Exercise goal:
All lines from the opening of the data to the line containing "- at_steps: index" must be returned unchanged, and only those lines.

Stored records
*-*-*

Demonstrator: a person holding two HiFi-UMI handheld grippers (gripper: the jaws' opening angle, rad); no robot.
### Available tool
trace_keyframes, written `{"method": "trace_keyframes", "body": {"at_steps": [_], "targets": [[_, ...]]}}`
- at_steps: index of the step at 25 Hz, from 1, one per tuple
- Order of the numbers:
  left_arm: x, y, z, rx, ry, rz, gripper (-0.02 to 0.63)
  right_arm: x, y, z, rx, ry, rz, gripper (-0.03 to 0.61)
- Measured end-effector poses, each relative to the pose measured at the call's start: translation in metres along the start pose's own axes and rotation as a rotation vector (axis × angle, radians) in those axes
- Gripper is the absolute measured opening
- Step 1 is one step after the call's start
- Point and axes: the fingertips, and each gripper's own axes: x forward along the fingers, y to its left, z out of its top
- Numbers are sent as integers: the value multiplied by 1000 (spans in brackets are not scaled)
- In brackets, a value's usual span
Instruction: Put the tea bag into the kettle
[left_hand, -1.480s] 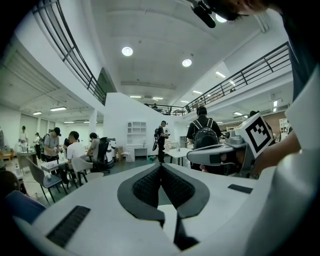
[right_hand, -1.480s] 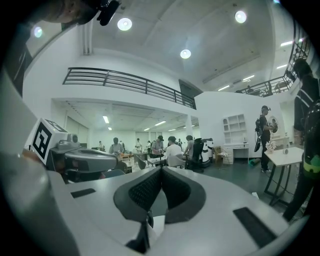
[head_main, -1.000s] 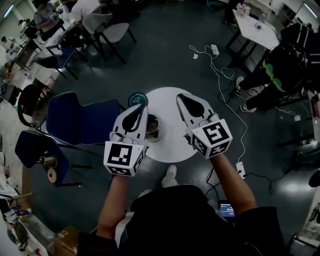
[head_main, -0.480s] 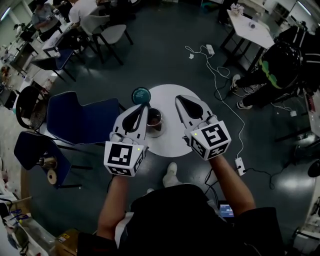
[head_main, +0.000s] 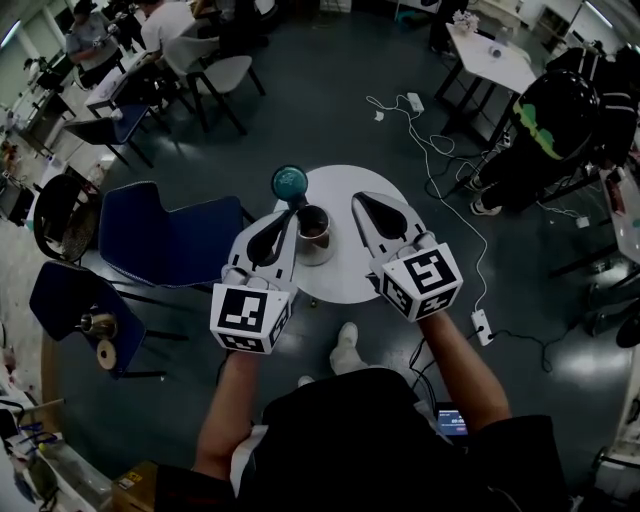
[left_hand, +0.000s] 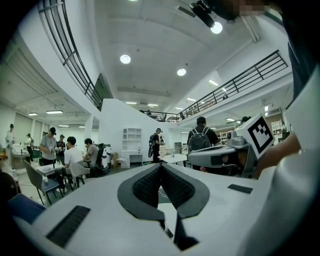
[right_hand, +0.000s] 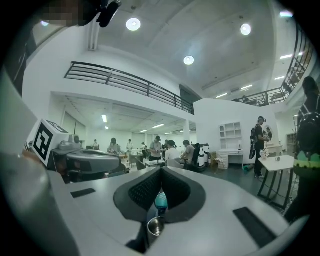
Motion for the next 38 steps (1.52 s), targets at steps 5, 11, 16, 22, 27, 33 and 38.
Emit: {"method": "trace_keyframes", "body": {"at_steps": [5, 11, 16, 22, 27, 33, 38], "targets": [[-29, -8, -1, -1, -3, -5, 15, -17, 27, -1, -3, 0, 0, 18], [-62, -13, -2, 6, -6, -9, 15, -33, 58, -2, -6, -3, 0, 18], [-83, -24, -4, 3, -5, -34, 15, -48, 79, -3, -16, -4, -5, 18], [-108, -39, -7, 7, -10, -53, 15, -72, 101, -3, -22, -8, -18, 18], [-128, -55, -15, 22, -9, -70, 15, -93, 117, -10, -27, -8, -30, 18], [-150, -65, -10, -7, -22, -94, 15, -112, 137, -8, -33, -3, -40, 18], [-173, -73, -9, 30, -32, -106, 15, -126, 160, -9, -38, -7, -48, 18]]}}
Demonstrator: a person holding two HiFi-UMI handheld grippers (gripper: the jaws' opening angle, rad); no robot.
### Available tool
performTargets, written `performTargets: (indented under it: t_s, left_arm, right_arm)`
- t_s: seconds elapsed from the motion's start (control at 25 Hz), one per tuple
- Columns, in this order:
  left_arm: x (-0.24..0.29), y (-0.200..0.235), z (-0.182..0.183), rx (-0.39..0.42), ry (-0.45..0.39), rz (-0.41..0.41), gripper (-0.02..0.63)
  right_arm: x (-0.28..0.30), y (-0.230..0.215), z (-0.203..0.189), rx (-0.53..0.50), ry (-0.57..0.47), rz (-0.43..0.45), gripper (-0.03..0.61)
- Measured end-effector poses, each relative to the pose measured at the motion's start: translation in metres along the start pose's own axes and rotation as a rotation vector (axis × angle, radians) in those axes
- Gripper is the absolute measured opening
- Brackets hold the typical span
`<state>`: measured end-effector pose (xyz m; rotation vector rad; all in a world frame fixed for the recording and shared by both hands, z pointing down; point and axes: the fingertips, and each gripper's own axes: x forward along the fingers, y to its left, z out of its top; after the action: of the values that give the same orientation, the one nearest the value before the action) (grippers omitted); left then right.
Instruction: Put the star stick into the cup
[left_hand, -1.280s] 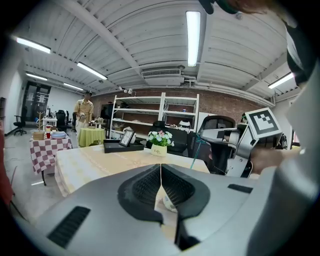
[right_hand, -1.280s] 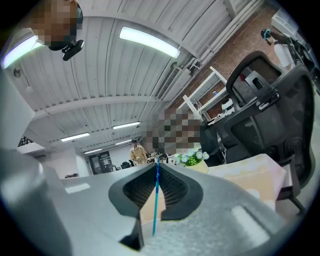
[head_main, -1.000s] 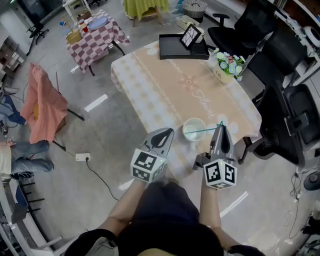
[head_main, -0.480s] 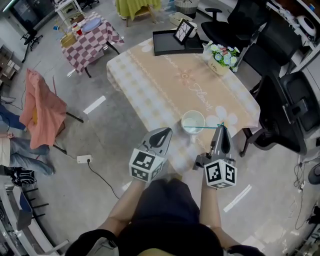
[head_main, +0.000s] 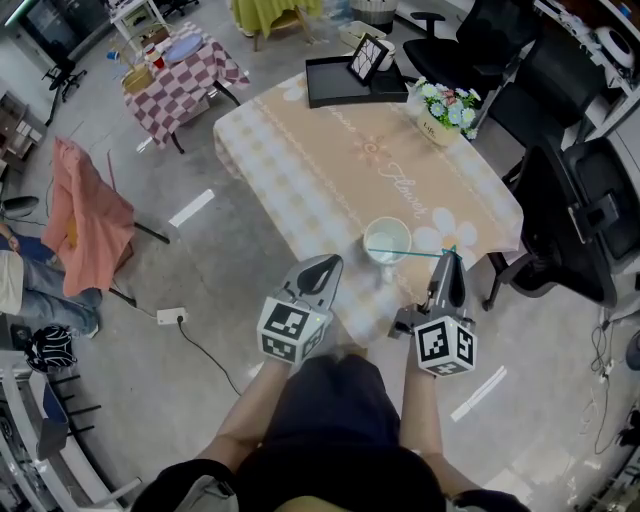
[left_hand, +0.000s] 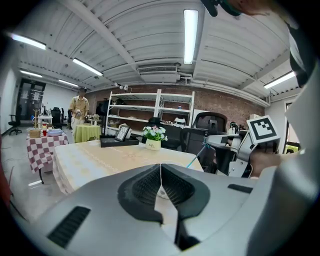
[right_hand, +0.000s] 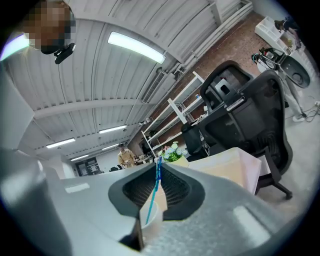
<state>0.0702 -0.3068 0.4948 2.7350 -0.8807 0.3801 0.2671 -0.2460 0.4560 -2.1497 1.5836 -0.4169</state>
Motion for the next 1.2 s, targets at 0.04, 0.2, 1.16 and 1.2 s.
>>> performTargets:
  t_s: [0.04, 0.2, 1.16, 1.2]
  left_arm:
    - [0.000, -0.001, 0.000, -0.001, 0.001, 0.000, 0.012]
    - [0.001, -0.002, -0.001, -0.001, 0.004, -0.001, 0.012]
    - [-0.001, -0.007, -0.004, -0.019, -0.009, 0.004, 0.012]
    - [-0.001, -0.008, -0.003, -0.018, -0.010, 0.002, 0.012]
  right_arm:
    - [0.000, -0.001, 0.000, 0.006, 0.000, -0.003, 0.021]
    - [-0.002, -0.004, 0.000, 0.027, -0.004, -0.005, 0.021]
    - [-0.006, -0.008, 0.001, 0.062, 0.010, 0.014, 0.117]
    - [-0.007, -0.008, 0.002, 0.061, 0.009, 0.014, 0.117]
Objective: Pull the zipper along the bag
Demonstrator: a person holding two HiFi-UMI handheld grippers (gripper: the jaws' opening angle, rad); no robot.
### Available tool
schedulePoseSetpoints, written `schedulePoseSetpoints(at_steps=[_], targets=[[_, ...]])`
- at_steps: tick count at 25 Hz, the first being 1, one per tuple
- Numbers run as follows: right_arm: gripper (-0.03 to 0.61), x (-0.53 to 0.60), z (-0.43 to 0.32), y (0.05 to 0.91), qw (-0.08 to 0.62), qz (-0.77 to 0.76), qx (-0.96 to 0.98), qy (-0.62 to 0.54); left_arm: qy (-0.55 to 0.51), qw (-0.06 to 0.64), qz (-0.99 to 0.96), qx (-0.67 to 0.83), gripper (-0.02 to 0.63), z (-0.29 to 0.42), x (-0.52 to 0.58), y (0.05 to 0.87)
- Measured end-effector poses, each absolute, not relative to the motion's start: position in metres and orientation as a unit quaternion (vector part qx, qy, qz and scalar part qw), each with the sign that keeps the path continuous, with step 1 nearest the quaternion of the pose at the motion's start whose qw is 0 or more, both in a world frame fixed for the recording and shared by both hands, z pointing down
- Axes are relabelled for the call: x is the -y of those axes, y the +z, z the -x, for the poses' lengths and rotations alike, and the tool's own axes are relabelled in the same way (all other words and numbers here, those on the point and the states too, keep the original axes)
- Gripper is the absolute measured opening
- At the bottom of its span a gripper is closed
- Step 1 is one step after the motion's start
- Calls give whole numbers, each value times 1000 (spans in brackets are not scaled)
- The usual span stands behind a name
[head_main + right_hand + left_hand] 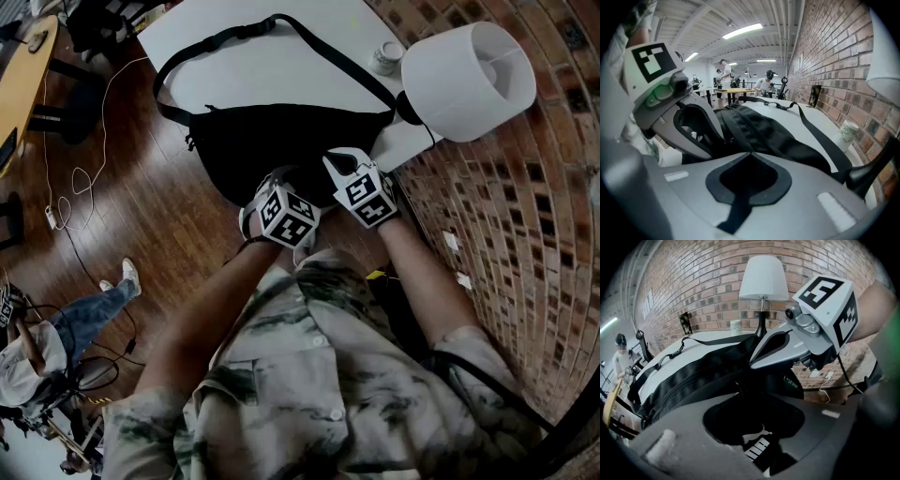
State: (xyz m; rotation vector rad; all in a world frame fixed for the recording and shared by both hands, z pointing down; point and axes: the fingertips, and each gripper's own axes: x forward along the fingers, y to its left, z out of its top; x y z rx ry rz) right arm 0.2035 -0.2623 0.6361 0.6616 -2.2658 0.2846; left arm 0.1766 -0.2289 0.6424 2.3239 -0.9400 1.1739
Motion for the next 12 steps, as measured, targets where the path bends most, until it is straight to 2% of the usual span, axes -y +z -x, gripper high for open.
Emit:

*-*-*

Solution to the exercise:
Demonstrator: a person holding two HiFi-UMI handheld grippers (gripper: the jaws' opening angle, rad); no robot.
### Available tool
trace_keyframes, written `{"method": "trace_keyframes", "body": {"at_steps": [_], "targets": [[_, ...]]}}`
- at_steps: index of the step at 25 Hz, from 1, one per tuple

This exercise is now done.